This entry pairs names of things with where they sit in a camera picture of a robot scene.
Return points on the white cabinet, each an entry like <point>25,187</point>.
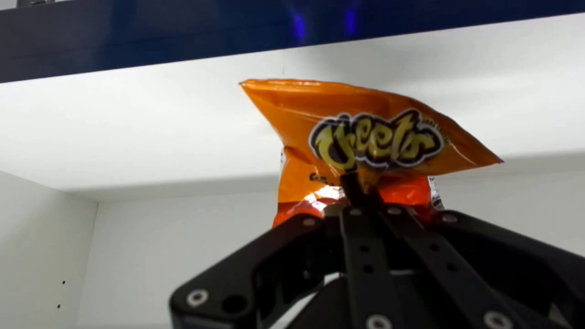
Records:
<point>137,128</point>

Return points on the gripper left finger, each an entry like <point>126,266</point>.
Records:
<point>361,274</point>

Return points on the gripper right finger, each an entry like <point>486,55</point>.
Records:
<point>484,256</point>

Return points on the orange snack bag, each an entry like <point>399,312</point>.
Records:
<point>365,105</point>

WHAT IS BEING ASKED
From the line with "Return points on the gripper left" to the end of the listing above, set down every line exactly as it appears, both ends included.

SOLUTION TO THE PROBLEM
Return points on the gripper left finger, each an entry like <point>126,266</point>.
Records:
<point>361,274</point>

Return points on the gripper right finger, each an entry like <point>486,55</point>.
Records:
<point>484,256</point>

Return points on the orange snack bag, each an entry like <point>399,312</point>.
Records:
<point>365,105</point>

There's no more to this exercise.